Shohei Ohtani typically puts the onus of losses added to his record on the season on himself. Those losses aren’t always his to bear.
On Wednesday, he had a few undesirable pitches, which resulted in the Oakland Athletics getting two earned runs off of him (three runs total). He also left the game early because of a forearm cramp in his right arm, his throwing arm. Ohtani said after the game he still planned to DH on Thursday.
“If I’m healthy enough to play, I want to be out there,” Ohtani said through interpreter Ippei Mizuhara. “It feels like I can’t really afford to miss games at this point.”
The Angels lost to the A’s 3-1, another game in which adequate run support was nowhere to be found. The Angels offense scattered six hits, overall going one for 10 with runners in scoring position and left eight men on base.
In the third inning, they had their best chance to pull ahead, with Andrew Velazquez and Magneuris Sierra getting back to back hits, David Fletcher getting them both to advance a base on a sacrifice bunt and Ohtani coming up to bat.
“Especially the situation with the second and third one out, it felt like if I would’ve come through in that at-bat, we could’ve won the game,” Ohtani said. “Since I didn’t, it felt like that was the biggest moment of the game.”
Ohtani pitched 5 2/3 innings of seven-hit baseball, seven-strikeout baseball with a quiet night (0 for 3) at the plate. He was pulled for a pinch hitter in the seventh inning with that cramp. It wasn’t his most dominant outing, but it was still decent. He started off with his typical command, throwing the first two innings without giving up a hit. He gave up just a single in the third, running into a hiccup in the fourth.
Ohtani had started to look as if he was running out of steam despite not yet throwing 50 pitches to that point. The fourth started with his leadoff batter, Ramon Laureano, reaching on a throwing error from third base by Luis Rengifo.
Ohtani threw a wild pitch to his next batter, Sean Murphy, that went into the dirt, quickly rolling away from catcher Max Stassi to the backstop, which allowed Laureano to advance to second base. That at-bat concluded with Murphy hitting a grounder that rolled just too far to the right of David Fletcher and into right field, allowing Laureano to score. The run was unearned.
He got through the fifth inning mostly unscathed, pointing out to left fielder Magneuris Sierra and Rengifo — after Sierra picked up a hard hit grounder that rolled into the outfield and chucked the ball to Rengifo for the final out of the inning, at third base.

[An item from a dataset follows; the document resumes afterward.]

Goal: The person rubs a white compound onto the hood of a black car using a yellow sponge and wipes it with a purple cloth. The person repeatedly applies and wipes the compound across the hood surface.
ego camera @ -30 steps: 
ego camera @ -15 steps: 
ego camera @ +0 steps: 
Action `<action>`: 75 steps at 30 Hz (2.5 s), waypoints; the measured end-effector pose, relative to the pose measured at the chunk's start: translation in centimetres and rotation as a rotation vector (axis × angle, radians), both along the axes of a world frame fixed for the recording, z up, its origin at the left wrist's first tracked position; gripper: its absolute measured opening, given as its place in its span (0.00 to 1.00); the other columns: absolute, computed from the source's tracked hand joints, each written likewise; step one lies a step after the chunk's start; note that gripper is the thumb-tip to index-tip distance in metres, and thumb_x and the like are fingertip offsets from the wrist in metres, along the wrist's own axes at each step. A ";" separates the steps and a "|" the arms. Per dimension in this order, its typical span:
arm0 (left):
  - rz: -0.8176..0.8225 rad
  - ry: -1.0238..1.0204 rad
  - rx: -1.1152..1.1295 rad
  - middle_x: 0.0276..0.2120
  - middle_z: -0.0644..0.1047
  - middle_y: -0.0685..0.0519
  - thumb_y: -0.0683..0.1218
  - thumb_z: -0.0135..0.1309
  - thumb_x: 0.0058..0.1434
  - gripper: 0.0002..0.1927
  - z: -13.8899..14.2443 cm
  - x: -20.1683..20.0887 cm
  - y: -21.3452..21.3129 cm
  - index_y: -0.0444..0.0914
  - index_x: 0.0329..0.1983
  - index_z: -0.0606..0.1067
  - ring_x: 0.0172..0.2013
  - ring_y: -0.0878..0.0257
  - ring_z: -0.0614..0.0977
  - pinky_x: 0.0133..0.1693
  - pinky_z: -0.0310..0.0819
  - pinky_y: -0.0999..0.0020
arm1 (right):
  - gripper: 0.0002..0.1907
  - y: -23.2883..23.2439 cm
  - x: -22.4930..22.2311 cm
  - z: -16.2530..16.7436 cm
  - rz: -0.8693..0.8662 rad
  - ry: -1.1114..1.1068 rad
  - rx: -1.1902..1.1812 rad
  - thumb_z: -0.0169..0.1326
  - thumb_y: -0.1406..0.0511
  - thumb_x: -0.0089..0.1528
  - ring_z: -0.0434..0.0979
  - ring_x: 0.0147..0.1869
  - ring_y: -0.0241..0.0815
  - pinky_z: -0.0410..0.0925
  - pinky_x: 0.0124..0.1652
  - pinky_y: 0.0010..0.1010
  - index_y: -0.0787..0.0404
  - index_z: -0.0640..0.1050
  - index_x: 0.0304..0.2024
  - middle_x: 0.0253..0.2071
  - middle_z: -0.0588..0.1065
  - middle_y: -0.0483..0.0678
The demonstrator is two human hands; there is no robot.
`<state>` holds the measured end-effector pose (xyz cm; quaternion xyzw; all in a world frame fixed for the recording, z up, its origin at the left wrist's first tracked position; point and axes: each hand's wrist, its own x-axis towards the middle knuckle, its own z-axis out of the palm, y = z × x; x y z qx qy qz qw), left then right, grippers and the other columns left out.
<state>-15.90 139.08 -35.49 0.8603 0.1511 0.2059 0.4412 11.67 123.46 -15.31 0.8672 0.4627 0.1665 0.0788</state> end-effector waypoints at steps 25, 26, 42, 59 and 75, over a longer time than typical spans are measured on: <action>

The sixth was Ohtani’s most expensive. Laureano again managed to hit a single off him and Murphy followed that up with a two-run home run right into the visitor’s bullpen over the left-field wall. As Laureano and Murphy jogged around the bases, Ohtani didn’t miss a beat.
He bent over to adjust his pants legs, turned around to get the next baseball from home plate umpire Nestor Ceja, walked back onto the mound, where he stood and stared into the outfield, then turned back around to face his next batter.
“If you asked him, he’s probably gonna say he wants one pitch back,” interim manager Phil Nevin said after the game. “I thought he threw the ball fine.”
Ohtani couldn’t get through the sixth inning. Usually, when he knows he’s on his last batter, he’ll empty the tank and get that last batter out. He couldn’t Wednesday and after giving up a single to his last batter on his 99th pitch of the game, out came Nevin to take the ball from him.
Ohtani still walked to the dugout with a standing ovation from the announced crowd of 25,190. He was done for the night on both sides of the plate after that, with catcher Kurt Suzuki coming in to pinch-hit for him his next time around in the seventh inning.
The Angels got their only run of the game in the fifth inning. Sierra hit a single to lead off the fifth and Rengifo’s double three batters later drove Sierra in.